All this being said though, for all the problems in the modern world, the point is, you can go home again. You can go home to yourself. You can return from exile. The cover art, elaborate as it is, has this simple message. The shining city on the hill is what you want it to be, the life you want, a sense of identity you’ve longed for after years of confusion, or in a historic sense, the land your fathers prayed for for two thousand years. The book is called Returning From Exile, not stuck in exile, because even in the deepest depths of the improbability of going home again, one must be stubborn enough to say “next year!”. The Soviet judges who sent Natan Sharansky to the gulag for nine years must have laughed when this tiny man declared “Next year in Jerusalem!”, with the stubbornness that characterized his ancestors.
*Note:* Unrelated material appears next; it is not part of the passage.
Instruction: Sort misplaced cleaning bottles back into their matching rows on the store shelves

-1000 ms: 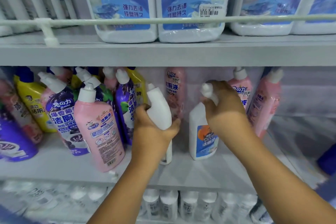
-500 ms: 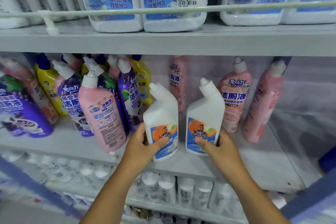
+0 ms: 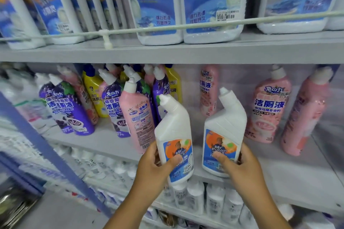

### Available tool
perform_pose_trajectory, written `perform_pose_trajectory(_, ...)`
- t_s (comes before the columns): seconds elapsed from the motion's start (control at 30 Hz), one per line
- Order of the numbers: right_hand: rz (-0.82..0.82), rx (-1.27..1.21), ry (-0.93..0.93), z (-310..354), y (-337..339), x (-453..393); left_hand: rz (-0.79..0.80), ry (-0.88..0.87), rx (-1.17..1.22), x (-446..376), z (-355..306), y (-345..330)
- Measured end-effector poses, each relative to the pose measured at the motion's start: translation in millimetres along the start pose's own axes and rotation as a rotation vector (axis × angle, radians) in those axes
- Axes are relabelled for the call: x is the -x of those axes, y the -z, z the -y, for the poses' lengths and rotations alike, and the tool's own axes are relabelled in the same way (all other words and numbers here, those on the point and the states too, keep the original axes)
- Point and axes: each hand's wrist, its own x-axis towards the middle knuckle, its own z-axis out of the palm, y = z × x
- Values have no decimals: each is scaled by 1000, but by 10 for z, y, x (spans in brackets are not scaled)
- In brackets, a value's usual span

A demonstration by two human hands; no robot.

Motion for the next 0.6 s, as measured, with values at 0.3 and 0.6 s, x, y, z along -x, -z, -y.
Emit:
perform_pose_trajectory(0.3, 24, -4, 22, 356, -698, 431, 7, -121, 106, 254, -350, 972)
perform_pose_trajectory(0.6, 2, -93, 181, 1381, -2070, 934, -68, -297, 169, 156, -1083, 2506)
And yet, in 1986, next year became this year, and five years later, the police state that imprisoned him was reduced to an unhappy memory imprisoned in the confines of a history textbook. Yes, we may have our own mythical River Sambatyon to ford, as depicted in the cover art of Returning From Exile, in order to reach the Promised Land, but that’s why bridges are built, and I hope that if Returning From Exile proves to be anything at all, that it is a section of that bridge, or at least a humble truss, helping to hold the full structure together.